Almost since the killings happened, there has been a theory that the killer wasn’t Jack the Ripper, but Jill the Ripper. The killings demonstrated a knowledge of anatomy, the kind that a woman who delivered babies—and maybe performed the occasional abortion—would possess. (Also, a midwife wouldn’t be viewed with suspicion walking around London at night with bloodstained clothes.) The theory is not treated as particularly credible by Ripperologists.
10. Aaron Kosminski
One of the few remaining pieces of evidence from the Ripper case is a shawl said to belong to Catherine Eddowes, the fourth of the canonical five victims.

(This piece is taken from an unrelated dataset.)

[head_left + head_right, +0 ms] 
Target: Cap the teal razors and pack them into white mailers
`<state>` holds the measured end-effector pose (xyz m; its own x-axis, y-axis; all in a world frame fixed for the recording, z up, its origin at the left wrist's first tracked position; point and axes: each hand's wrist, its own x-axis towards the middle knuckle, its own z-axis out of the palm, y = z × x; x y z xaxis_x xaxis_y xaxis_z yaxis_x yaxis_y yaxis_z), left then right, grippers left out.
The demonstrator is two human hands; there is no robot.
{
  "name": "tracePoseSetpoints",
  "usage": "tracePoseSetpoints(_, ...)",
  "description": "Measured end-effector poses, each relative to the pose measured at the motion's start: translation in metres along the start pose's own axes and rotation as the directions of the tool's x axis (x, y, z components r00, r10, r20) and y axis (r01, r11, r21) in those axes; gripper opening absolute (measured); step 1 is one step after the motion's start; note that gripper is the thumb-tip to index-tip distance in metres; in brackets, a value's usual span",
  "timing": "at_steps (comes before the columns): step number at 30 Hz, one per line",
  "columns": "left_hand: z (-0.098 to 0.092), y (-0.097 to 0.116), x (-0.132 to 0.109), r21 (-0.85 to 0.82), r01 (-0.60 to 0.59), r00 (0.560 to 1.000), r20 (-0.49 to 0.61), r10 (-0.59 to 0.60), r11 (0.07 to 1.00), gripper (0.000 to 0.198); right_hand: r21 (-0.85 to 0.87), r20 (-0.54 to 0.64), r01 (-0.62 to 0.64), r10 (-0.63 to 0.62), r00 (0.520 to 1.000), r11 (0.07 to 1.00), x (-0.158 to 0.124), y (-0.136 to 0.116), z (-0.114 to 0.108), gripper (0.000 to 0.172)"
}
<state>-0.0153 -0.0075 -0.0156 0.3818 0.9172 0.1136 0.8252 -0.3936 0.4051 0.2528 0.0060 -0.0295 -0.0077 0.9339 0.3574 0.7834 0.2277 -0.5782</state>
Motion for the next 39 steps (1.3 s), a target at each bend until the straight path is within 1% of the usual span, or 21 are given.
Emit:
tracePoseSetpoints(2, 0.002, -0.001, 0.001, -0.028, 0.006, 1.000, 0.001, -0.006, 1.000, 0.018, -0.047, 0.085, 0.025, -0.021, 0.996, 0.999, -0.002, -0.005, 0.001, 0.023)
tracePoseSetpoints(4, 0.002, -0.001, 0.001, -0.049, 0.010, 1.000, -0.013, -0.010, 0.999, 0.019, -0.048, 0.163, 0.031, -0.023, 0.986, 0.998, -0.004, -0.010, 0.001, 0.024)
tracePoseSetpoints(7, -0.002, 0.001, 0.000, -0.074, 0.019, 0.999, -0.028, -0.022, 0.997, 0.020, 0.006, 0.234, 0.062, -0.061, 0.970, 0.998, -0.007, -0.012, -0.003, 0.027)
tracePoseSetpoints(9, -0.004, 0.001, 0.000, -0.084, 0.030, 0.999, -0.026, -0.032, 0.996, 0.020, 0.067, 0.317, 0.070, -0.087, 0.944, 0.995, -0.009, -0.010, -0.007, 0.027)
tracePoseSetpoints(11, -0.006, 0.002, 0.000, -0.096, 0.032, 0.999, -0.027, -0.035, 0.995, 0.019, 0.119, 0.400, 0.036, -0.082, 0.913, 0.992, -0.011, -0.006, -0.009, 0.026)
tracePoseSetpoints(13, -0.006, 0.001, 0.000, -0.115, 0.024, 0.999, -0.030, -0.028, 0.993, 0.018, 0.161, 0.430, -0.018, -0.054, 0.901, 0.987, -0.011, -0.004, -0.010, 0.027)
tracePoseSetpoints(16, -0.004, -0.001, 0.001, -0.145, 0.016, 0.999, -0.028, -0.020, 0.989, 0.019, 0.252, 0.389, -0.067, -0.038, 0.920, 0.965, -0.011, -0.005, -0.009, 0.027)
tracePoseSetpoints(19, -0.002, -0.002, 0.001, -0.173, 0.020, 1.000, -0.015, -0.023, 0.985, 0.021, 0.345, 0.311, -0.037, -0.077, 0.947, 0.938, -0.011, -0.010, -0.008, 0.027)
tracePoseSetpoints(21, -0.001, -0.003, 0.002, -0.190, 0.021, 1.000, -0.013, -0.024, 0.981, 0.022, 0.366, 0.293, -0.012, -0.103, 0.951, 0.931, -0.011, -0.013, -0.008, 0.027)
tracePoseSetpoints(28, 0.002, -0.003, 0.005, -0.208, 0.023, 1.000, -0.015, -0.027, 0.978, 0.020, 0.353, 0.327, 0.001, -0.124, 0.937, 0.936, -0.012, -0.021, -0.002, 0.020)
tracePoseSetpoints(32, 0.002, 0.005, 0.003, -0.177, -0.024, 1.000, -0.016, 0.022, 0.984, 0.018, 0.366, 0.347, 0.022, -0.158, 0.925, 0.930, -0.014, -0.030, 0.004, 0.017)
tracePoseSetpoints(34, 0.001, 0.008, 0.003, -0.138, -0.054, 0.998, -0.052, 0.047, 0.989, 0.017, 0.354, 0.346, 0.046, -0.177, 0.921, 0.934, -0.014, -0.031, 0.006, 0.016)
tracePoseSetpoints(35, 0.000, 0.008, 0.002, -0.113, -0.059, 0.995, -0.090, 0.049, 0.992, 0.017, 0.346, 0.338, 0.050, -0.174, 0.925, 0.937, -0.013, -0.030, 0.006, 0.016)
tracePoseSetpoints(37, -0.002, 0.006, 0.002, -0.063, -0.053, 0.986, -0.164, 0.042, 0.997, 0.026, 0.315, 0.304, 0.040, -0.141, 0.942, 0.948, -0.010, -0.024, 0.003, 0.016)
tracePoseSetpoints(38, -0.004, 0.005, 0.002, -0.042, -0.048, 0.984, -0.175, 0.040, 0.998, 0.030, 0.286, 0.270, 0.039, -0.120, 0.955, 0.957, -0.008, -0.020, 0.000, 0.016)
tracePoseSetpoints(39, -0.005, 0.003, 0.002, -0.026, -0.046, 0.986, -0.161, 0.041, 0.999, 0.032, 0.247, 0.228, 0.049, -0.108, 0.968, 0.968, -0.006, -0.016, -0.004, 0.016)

Stains on the shawl, believed to be blood and semen, were DNA tested and found to match descendants of Kosminski, a Polish barber who immigrated to London and may have been a prime suspect at the time of the killings. He was said to have heard voices and hallucinated, and in 1891, was sent to an asylum after threats of violence with a knife. But the DNA testing is imprecise, and the shawl’s provenance is sketchy at best, so it’s unknown if it’s actually related to the crimes.